Dilema Hegemoni Politik Uang

0
2557

Oleh: Arofatul Ulya

Besok, warga Kabupaten Kudus akan menyalurkan hal pilihnya dalam pemungutan suara Pemilihan Bupati (Pilbup). Hal sama juga dilakukan warga dari ratusan daerah yang ada di Indonesia, yang menyelenggarakan Pemilihan Kepala Daerah (Pilkada).

Dalam setiap Pilkada, ada satu hal yang selalu menjadi ‘’slilit demokrasi’’, yaitu politik uang. Politik uang adalah suatu bentuk pemberian atau janji menyuap seseorang baik supaya orang itu tidak menjalankan haknya untuk memilih maupun supaya ia menjalankan haknya dengan cara tertentu pada saat pemilihan umum (Radian Syam, 2016).

Sungguh ironis, manakala hampir seluruh calon pejabat yang bertarung dalam kontestasi Pilkada, menggunakan politik uang sebagai cara untuk memperbanyak dukungan dan meraup suara.

Karena semestinya, partisipasi masyarakat dalam proses demokrasi, merupakan salah satu faktor penting penanda keberhasilan demokrasi. Juga, pertimbangan peralihan mekanisme pilkada dari dipilih oleh DPRD menjadi Pilkada langsung adalah untuk memangkas praktik politik uang.
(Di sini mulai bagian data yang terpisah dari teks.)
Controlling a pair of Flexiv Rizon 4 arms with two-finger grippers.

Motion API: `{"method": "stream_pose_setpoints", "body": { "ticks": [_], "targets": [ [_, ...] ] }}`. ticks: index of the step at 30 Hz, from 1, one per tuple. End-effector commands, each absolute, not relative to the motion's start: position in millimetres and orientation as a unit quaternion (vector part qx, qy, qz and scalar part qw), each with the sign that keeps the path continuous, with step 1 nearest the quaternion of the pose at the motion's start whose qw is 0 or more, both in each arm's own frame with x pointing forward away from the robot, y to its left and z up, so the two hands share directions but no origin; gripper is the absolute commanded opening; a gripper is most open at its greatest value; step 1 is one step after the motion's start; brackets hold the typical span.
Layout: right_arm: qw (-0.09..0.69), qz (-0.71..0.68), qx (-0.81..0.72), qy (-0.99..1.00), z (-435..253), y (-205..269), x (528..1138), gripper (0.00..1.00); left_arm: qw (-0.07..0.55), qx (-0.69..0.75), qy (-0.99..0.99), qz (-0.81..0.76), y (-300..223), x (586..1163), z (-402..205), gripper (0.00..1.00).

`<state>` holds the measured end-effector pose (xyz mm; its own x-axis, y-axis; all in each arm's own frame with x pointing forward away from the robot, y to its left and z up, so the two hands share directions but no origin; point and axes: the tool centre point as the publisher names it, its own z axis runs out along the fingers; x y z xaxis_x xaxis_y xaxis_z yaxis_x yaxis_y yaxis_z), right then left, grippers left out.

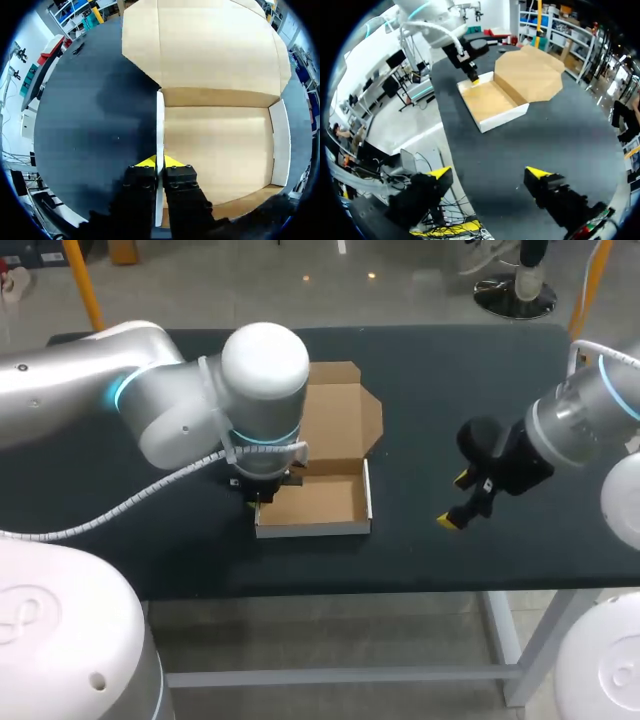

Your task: Assemble the packaging by folding the flat box into shape, placing the metal phone stand inside, and closing the box properly

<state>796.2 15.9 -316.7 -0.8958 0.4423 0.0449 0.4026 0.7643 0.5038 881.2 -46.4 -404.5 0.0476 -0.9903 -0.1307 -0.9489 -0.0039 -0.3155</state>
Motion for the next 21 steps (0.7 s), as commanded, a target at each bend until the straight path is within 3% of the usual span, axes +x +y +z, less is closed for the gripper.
{"method": "stream_pose_setpoints", "body": {
  "ticks": [1, 11, 19, 21],
  "targets": [
    [0.033, 0.262, 0.223, 0.938, -315.9, 14.1, 797.7, 1.0, 0.216, -0.705, 0.675, -0.028, -53.1, 879.9, -414.1, 0.0],
    [0.031, 0.263, 0.224, 0.938, -316.4, 14.0, 797.5, 1.0, 0.219, -0.702, 0.678, -0.013, -49.0, 882.7, -415.8, 0.0],
    [0.031, 0.263, 0.224, 0.938, -316.7, 15.1, 797.6, 1.0, 0.164, -0.703, 0.689, -0.061, -44.5, 876.7, -406.3, 0.0],
    [0.03, 0.262, 0.225, 0.938, -316.6, 15.2, 797.6, 1.0, 0.149, -0.7, 0.694, -0.074, -43.8, 874.0, -404.5, 0.11]
  ]
}}
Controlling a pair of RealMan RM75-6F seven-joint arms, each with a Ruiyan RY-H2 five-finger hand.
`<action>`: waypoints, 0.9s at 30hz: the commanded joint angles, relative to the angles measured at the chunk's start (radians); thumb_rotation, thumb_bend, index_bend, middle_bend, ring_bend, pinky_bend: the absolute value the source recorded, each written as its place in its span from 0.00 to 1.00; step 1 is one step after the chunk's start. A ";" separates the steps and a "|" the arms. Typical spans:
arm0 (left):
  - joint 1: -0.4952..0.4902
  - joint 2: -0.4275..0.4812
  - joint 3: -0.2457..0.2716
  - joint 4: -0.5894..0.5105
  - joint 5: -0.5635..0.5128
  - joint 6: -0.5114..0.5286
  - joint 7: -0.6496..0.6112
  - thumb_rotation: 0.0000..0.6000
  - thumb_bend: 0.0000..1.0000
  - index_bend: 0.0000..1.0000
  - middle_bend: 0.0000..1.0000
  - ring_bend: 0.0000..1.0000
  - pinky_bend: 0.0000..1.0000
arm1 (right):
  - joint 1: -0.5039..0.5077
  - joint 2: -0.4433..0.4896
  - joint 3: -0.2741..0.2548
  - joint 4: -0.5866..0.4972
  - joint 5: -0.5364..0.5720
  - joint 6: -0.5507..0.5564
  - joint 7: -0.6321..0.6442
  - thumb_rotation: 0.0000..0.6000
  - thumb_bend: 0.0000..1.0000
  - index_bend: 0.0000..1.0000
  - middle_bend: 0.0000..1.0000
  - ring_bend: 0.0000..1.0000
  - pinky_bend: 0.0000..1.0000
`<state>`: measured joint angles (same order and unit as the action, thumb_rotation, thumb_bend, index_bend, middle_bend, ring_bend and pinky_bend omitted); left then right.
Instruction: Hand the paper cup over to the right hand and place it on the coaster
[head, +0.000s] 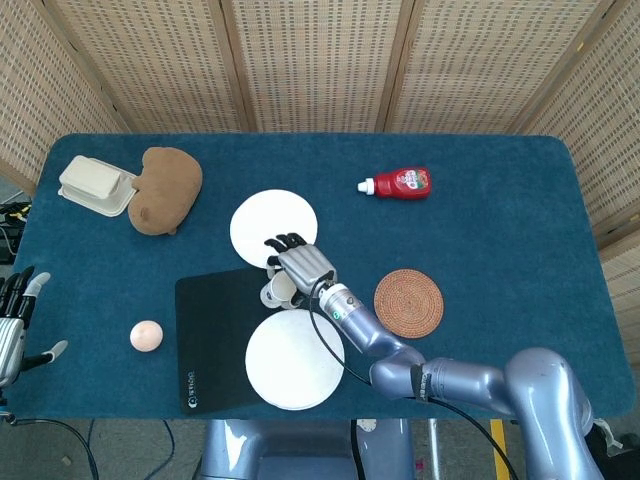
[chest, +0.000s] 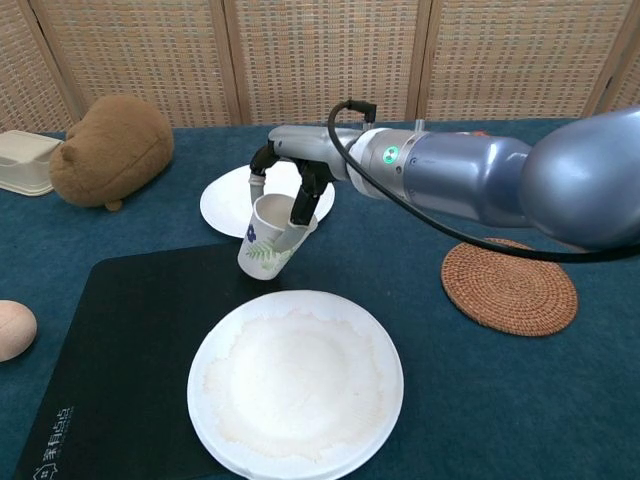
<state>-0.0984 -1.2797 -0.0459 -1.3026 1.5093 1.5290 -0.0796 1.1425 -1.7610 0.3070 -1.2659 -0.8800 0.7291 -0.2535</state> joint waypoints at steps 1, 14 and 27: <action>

Namun fakta di lapangan menunjukkan, praktik politik uang tetap berlangsung meski dengan ongkos yang makin mahal, karena melibatkan pemilih dalam satu daerah pemilihan (Fitriyah, 2014).

Pemerintah telah merespons praktik yang merugikan rakyat tersebut dengan mengeluarkan UU No. 10 Tahun 2016 tentang Perubahan Kedua Atas UU No. 1 Tahun 2015 tentang Penerapan Peraturan Pemerintah Pengganti UU No. 1 Tahun 2014 tentang Pemilihan Gubernur, Bupati, dan Walikota menjadi UU, yang dalam Pasal 73 ayat (1) ditegaskan, bahwa Calon dan/atau tim kampanye dilarang menjanjikan dan/ atau memberikan uang atau materi lainnya untuk memengaruhi penyelenggara Pemilihan dan/ atau Pemilih (Radian Syam, 2016)

Dengan kata lain, politik uang merupakan ancaman serius bagi keberlangsungan demokrasi di Indonesia. Sebab, uang digunakan sebagai instrumen membeli dukungan politik, melawan sistem penilaian yang obyektif – rasional, yang pada akhirnya melahirkan kebijakan kebijakan yang korup.

Praktik politik uang juga bisa membuat figur yang berintegritas dan berpengalaman untuk menjadi pemimpin, terganjal untuk maju karena keterbatasan dukungan dana. Selain itu, praktik politik uang membuat negara ini seolah berdiri tanpa aturan hukum yang harus ditaati.

‘’Serangan fajar’’ oleh tim calon yang ‘’akan dilunasi’’ ketika si calon menjabat, besar kemungkinan uang yang digunakan untuk melunasi adalah hasil korupsi. Jika sudah seperti itu, akan hilanglah kepercayaan (trust) masyarakat kepada para pejabat.

Maka masyarakat mesti semakin sadar akan bahaya dari praktik politik uang saat Pilkada dan dalam suksesi kepemimpinan lain yang berlangsung. Dan menyadari pula, bahwa terlibat dalam praktik politik uang sama saja merendahkan harga diri. Apakah kita mau, harga diri kita disejajarkan dengan uang yang tak seberapa itu? (*)

Arofatul Ulya,

Penulis adalah alumnus MA. NU. Muallimat Kudus, mahasiswa Program Studi Pendidikan Bahasa Inggris (Prodi PBI) di Universitas Muria Kudus (UMK) dan Duta Pilkada Kudus 2018.